Understanding and harnessing microbial metabolism: the role of systems biology and metabolic engineering
|Event Date:||September 14, 2010|
|Speaker:||Dr. Ramon Gonzalez|
|Speaker Affiliation:||Department of Chemical & Biomolecular Engineering and Bioengineering
|Time:||3:30 - 4:30 p.m.
Although microorganisms are intrinsically capable of producing a wide range of useful molecules, their synthesis is determined and controlled by a complex network of transport, enzymatic, and regulatory processes. Our laboratory has been working on the development and implementation of an integrated, system-level approach to elucidate the underlying mechanisms involved in these metabolic and regulatory networks. The knowledge base created by such studies has then been used to design and implement novel metabolic engineering strategies that support the creation of microbial catalysts for the efficient production of fuels and chemicals from renewable sources. This talk will discuss our recent work in this area with emphasis on: i) systems analysis of the fermentative carbon metabolism in Escherichia coli; ii) engineering of E. coli as a platform for the production of fuels and chemicals from glycerol; and iii) engineering of a respiro-fermentative metabolic mode for the use of fatty acids/bio-oils as a feedstock for the production of fuels and chemicals.
- Murarka et al. 2010, J. Biol. Chem. (In Press, doi: 10.1074/jbc.M110.121095).
- Blankschien et al. 2010, Metab. Eng. 12 (5): 409-419.
- Dellomonaco et al. 2010, Appl. Environ. Microbiol. 76 (15): 5067-5078.
- Mazumdar et al. 2010, Appl. Environ. Microbiol. 76 (13): 4327-4336.

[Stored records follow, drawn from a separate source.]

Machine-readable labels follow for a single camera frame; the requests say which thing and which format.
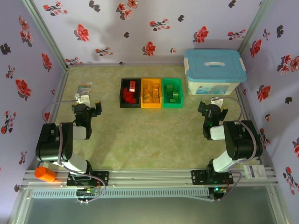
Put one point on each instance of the light green lego brick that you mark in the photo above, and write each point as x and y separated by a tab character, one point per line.
175	94

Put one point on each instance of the dark green lego brick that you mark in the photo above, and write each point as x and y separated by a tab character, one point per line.
172	86
167	88

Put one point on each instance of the long red lego brick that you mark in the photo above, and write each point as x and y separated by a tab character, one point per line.
132	86

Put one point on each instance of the yellow curved lego brick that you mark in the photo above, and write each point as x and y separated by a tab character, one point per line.
156	96

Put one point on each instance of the yellow oval lego block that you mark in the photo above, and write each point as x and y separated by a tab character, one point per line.
147	98

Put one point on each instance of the yellow rectangular lego brick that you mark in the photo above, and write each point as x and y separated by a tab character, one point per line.
155	87

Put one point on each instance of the small yellow lego brick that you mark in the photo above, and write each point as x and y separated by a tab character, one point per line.
147	89

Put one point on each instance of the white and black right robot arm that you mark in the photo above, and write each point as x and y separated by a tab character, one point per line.
240	140

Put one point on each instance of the small white bottle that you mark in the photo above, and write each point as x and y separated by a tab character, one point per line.
77	95

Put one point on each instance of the small printed paper packet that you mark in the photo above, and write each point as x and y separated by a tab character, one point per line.
84	88

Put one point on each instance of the green plastic bin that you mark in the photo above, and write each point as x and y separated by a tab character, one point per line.
180	102

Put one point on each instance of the black plastic bin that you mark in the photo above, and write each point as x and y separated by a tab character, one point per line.
123	102

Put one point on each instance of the white storage box blue lid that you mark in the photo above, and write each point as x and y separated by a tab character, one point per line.
213	67

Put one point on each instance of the yellow plastic bin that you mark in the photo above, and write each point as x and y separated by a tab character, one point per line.
151	105

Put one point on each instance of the white label card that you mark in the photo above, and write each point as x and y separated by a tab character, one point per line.
253	172

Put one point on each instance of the orange plastic cylinder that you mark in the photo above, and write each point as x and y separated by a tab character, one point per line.
45	174

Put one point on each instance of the small controller board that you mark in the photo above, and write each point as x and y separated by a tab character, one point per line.
218	190
88	191

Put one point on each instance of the thin aluminium frame rail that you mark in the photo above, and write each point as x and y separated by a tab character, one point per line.
105	64

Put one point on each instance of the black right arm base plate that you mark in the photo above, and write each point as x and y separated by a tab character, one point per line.
198	177

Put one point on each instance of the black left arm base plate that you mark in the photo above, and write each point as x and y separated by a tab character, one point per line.
102	178

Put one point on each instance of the aluminium frame post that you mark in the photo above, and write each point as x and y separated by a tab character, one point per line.
255	23
47	35

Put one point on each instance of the wide aluminium frame rail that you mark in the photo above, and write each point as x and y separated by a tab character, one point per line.
151	178

- Clomburg and Gonzalez, 2010, App. Microbiol. Biotechnol. 86 (2): 419-434.
- Murarka et al. 2010, Microbiology-SGM 156 (6): 1860 - 1872.
- Rodriguez-Moya and Gonzalez, 2010, Biofuels 1(2): 291–310.
- Dharmadi and Gonzalez, 2010, J. Theor. Biol. 263(4): 499-509.
- Gonzalez et al. 2010, Biotechnol. Lett. 32 (3): 405-411.
- Dellomonaco et al. 2010, Microbial Cell Factories 9:3
Ramon Gonzalez is the William W. Akers Assistant Professor in the Departments of Chemical & Biomolecular Engineering and Bioengineering at Rice University. Dr. Gonzalez leads the Metabolic Engineering and Synthetic & Systems Biology Laboratory with the long-term goal of understanding microbial and cellular metabolism and harnessing it for the production of biofuels, biochemicals, and other important products. His research embraces three general areas: metabolic engineering & synthetic biology, functional genomics & systems biology, and microbial & cellular metabolism. Current projects include the understanding and engineering of microbial fermentation of glycerol, the efficient metabolism of lignocellulosic sugars and their conversion to fuels and chemicals, and the use of fatty acid-rich feedstocks in the production of fuels and chemicals. One of the main contributions of Professor Gonzalez laboratory has been the discovery that the bacterium Escherichia coli can anaerobically ferment glycerol, a previously unknown metabolic capability of this organism. This fundamental discovery laid the foundation for the development of a platform of technologies to convert glycerol to higher-value products, thus establishing a new path to the production of biofuels and biochemicals. In 2007, Dr. Gonzalez received the prestigious National Science Foundation Faculty Early Career (CAREER) award to conduct research in this area.
More recently, Dr. Gonzalez received the 2010 SDA/NBB Glycerine Innovation Research Award from the American Oil Chemists' Society. The award recognizes outstanding achievement for research into new applications for glycerine.
Dr. Gonzalez received a Ph.D. in Chemical Engineering from the University of Chile, a M.S. in Biochemical Engineering from the Pontifical Catholic University of Valparaiso (Chile), a B.S. in Chemical Engineering from the Central University of Las Villas (Cuba), and Postdoctoral training at the University of Florida. He is also a licensed professional engineer. Dr. Gonzalez holds several editorial positions, including Senior Editor of the Journal of Industrial Microbiology & Biotechnology and Member of the Editorial Board of Applied & Environmental Microbiology, Applied Biochemistry & Biotechnology, and Food Biotechnology.